ASSIGNMENT: The full listing is needed, transcribed word for word.

○ ○ ○

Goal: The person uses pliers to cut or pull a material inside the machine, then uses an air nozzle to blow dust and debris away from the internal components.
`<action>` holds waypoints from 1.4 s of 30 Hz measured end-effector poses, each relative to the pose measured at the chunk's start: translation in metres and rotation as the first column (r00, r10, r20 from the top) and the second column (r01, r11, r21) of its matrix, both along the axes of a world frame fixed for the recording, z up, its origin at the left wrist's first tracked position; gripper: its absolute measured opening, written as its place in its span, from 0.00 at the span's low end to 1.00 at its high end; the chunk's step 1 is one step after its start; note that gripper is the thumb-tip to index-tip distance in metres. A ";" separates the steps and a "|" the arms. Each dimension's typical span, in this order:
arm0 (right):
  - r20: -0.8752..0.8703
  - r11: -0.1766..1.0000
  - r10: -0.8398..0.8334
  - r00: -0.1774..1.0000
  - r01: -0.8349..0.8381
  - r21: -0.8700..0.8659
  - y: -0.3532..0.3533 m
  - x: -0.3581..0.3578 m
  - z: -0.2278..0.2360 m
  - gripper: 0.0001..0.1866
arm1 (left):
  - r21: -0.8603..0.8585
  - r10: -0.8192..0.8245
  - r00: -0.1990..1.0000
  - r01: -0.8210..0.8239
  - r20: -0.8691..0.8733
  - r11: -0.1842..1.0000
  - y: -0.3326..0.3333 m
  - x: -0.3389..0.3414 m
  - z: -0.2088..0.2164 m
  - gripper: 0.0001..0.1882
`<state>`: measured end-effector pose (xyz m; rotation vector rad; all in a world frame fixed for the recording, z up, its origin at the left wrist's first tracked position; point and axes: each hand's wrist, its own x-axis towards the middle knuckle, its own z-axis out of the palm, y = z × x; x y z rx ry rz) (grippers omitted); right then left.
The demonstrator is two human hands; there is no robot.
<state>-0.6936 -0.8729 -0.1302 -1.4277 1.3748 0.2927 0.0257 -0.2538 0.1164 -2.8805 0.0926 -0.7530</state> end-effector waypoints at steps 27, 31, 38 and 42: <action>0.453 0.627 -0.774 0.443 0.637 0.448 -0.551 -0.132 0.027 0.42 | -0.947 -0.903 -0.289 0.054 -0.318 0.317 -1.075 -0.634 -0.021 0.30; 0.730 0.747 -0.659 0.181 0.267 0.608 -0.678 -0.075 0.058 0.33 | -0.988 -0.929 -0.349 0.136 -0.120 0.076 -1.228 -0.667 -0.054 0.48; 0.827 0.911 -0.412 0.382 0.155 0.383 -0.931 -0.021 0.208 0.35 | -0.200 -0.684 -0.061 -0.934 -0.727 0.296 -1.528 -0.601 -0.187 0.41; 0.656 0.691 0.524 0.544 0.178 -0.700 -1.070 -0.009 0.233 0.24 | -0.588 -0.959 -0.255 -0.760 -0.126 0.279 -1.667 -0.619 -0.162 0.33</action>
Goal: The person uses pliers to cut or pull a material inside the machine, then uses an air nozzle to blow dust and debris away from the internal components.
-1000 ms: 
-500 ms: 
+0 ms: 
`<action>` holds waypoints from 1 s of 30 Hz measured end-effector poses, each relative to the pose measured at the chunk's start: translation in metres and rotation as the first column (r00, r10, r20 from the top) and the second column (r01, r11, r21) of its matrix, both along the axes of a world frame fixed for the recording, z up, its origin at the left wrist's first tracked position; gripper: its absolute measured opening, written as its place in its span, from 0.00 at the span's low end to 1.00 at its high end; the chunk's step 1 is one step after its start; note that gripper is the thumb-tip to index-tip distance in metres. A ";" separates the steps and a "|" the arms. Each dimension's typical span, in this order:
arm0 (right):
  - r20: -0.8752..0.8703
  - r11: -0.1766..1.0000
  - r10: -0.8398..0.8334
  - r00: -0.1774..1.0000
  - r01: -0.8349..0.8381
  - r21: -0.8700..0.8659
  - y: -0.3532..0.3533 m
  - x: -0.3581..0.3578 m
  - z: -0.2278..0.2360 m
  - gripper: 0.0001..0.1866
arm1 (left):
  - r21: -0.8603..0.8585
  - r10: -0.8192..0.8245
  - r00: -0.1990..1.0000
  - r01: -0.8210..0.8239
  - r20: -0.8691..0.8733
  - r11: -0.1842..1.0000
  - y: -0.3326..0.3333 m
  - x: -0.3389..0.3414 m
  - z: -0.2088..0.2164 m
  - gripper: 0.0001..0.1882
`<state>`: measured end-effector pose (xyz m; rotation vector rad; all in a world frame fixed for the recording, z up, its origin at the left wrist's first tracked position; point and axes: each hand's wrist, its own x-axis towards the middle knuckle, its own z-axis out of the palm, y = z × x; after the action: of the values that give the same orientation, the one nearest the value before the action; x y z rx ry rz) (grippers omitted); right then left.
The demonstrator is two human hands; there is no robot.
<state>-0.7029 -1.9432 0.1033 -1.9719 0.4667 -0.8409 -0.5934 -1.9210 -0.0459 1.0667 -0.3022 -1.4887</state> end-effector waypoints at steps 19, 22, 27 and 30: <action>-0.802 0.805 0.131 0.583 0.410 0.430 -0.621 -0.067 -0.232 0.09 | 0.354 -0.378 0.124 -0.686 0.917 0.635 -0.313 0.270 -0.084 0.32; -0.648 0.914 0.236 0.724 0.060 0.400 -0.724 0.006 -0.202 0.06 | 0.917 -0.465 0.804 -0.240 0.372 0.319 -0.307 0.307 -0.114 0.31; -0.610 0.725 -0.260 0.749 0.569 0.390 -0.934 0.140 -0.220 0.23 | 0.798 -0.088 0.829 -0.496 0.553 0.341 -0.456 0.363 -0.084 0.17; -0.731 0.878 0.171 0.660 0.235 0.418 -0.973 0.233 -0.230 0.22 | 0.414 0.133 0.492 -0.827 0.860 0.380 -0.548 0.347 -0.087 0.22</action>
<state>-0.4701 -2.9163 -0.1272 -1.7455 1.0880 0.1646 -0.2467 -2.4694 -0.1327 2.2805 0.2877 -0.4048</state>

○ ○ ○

SOLUTION TO THE PROBLEM:
Goal: The person uses pliers to cut or pull a material inside the machine, then uses an air nozzle to blow dust and debris away from the internal components.
`<action>` holds waypoints from 1.4 s of 30 Hz measured end-effector poses, each relative to the pose measured at the chunk's start: translation in metres and rotation as the first column (r00, r10, r20 from the top) and the second column (r01, r11, r21) of its matrix, both along the axes of a world frame fixed for the recording, z up, its origin at the left wrist's first tracked position; gripper: its absolute measured opening, written as its place in its span, from 0.00 at the span's low end to 1.00 at its high end; the chunk's step 1 is one step after its start; note that gripper is the thumb-tip to index-tip distance in metres. A ";" separates the steps and a "|" the arms. Each dimension's typical span, in this order:
arm0 (right):
  - r20: -0.8752..0.8703
  - r11: -0.1766..1.0000
  - r10: -0.8398..0.8334
  - r00: -0.1774..1.0000
  - r01: -0.8349..0.8381
  - r21: -0.8700..0.8659
  - y: -0.3532..0.3533 m
  - x: -0.3581..0.3578 m
  - z: -0.2278..0.2360 m
  - gripper: 0.0001..0.1866
arm1 (left):
  - r21: -0.8603..0.8585
  - r10: -0.8192..0.8245
  - r00: -0.1990..1.0000
  - r01: -0.8210..0.8239
  - r20: -0.8691..0.8733
  - r11: -0.1842..1.0000
  - y: -0.3326..0.3333 m
  - x: -0.3389..0.3414 m
  - z: -0.2088..0.2164 m
  - gripper: 0.0001..0.1882
`<state>`: measured end-effector pose (xyz m; rotation vector rad; all in a world frame fixed for the recording, z up, its origin at the left wrist's first tracked position; point and axes: each hand's wrist, its own x-axis towards the middle knuckle, its own z-axis out of the palm, y = z × x; x y z rx ry rz) (grippers omitted); right then left.
The demonstrator is two human hands; there is no robot.
<state>-0.6936 -0.8729 -0.1302 -1.4277 1.3748 0.2927 0.0257 -0.2538 0.1164 -2.8805 0.0926 -0.7530</state> end-effector waypoints at steps 27, 31, 38 and 42: <action>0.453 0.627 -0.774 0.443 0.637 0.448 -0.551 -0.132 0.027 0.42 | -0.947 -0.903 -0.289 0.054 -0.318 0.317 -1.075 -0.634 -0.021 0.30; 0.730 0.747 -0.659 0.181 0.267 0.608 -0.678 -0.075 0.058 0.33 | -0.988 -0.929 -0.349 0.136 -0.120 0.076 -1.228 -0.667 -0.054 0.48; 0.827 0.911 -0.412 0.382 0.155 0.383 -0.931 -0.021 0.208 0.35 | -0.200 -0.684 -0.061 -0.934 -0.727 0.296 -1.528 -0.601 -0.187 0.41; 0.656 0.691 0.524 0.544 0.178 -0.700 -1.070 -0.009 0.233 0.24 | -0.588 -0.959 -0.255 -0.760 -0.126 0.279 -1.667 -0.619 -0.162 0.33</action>
Goal: The person uses pliers to cut or pull a material inside the machine, then uses an air nozzle to blow dust and debris away from the internal components.
-1000 ms: 
-500 ms: 
+0 ms: 
`<action>` holds waypoints from 1 s of 30 Hz measured end-effector poses, each relative to the pose measured at the chunk's start: translation in metres and rotation as the first column (r00, r10, r20 from the top) and the second column (r01, r11, r21) of its matrix, both along the axes of a world frame fixed for the recording, z up, its origin at the left wrist's first tracked position; gripper: its absolute measured opening, written as its place in its span, from 0.00 at the span's low end to 1.00 at its high end; the chunk's step 1 is one step after its start; note that gripper is the thumb-tip to index-tip distance in metres. A ";" separates the steps and a "|" the arms. Each dimension's typical span, in this order:
arm0 (right):
  - r20: -0.8752..0.8703
  - r11: -0.1766..1.0000
  - r10: -0.8398..0.8334
  - r00: -0.1774..1.0000
  - r01: -0.8349..0.8381
  - r21: -0.8700..0.8659
  - y: -0.3532..0.3533 m
  - x: -0.3581..0.3578 m
  - z: -0.2278..0.2360 m
  - gripper: 0.0001..0.1866
arm1 (left):
  - r21: -0.8603..0.8585
  - r10: -0.8192..0.8245
  - r00: -0.1990..1.0000
  - r01: -0.8210..0.8239
  - r20: -0.8691..0.8733
  - r11: -0.1842..1.0000
  - y: -0.3326..0.3333 m
  - x: -0.3389..0.3414 m
  - z: -0.2088..0.2164 m
  - gripper: 0.0001..0.1882
`<state>`: measured end-effector pose (xyz m; rotation vector rad; all in a world frame fixed for the recording, z up, its origin at the left wrist's first tracked position; point and axes: each hand's wrist, its own x-axis towards the middle knuckle, its own z-axis out of the palm, y = z × x; after the action: of the values that give the same orientation, the one nearest the value before the action; x y z rx ry rz) (grippers omitted); right then left.
The demonstrator is two human hands; there is no robot.
<state>-0.7029 -1.9432 0.1033 -1.9719 0.4667 -0.8409 -0.5934 -1.9210 -0.0459 1.0667 -0.3022 -1.4887</state> end-effector waypoints at steps 19, 22, 27 and 30: <action>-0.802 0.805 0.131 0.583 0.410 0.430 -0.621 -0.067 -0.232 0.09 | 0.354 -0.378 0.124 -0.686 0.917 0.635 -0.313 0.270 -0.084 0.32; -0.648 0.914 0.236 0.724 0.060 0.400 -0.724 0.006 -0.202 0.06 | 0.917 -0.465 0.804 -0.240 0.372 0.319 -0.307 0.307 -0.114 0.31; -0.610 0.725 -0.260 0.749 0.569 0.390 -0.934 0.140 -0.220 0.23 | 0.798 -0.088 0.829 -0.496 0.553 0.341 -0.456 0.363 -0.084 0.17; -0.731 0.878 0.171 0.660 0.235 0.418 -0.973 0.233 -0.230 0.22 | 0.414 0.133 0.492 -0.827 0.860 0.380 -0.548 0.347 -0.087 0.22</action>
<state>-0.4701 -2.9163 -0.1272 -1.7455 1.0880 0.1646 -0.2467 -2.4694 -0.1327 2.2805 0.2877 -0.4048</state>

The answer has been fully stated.